_WHAT THIS TASK INVOLVES:_
Reproduce verbatim the lines of the material below, starting at the line with "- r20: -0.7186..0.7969" and ending at the line with "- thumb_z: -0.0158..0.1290", both inclusive; skip the rest.

_COLLECTED MATERIAL:_
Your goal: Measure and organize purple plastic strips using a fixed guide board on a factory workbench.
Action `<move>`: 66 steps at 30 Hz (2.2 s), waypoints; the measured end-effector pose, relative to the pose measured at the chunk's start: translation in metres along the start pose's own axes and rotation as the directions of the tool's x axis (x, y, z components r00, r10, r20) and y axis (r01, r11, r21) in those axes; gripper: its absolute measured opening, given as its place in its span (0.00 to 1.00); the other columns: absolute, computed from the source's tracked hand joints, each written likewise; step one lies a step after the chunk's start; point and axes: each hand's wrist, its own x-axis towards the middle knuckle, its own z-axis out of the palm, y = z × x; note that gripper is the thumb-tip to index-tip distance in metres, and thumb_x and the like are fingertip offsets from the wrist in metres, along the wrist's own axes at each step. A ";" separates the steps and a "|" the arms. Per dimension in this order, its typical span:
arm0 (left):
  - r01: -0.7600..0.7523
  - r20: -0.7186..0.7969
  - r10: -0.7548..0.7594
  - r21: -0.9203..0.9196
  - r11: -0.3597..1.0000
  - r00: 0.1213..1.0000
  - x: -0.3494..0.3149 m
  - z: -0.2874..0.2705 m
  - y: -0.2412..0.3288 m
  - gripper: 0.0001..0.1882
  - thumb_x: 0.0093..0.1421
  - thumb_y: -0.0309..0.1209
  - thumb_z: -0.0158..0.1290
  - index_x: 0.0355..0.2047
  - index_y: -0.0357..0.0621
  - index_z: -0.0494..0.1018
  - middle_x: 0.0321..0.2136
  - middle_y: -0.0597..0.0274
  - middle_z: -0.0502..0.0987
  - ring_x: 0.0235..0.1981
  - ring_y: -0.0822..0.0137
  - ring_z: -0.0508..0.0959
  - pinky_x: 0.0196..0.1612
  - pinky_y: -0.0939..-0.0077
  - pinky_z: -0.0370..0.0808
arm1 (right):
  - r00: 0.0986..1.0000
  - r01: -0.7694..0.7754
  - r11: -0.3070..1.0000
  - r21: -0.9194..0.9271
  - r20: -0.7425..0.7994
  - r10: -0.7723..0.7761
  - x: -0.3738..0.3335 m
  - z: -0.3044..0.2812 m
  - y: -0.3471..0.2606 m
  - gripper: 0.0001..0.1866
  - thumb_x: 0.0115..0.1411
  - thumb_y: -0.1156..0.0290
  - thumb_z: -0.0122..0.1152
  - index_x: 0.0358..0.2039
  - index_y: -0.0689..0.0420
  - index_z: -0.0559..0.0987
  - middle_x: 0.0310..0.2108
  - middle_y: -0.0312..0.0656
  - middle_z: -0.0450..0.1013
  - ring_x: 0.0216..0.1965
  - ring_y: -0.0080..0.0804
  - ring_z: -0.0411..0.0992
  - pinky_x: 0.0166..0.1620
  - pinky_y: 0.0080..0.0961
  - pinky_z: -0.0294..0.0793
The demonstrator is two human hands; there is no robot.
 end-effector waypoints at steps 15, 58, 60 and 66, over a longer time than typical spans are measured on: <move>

_RESULT:_
  - r20: -0.7186..0.7969
  - r10: -0.7548..0.7594
  - r21: -0.9203..0.9196
  - r11: -0.3597..1.0000
  - r00: 0.1213..1.0000
  - x: -0.3494..0.3149 m
  - z: -0.2874..0.2705 m
  - y: -0.2412..0.3288 m
  - gripper: 0.0001..0.1882
  - thumb_x: 0.0093..0.1421
  - thumb_y: -0.0309..0.1209
  - thumb_z: -0.0158..0.1290

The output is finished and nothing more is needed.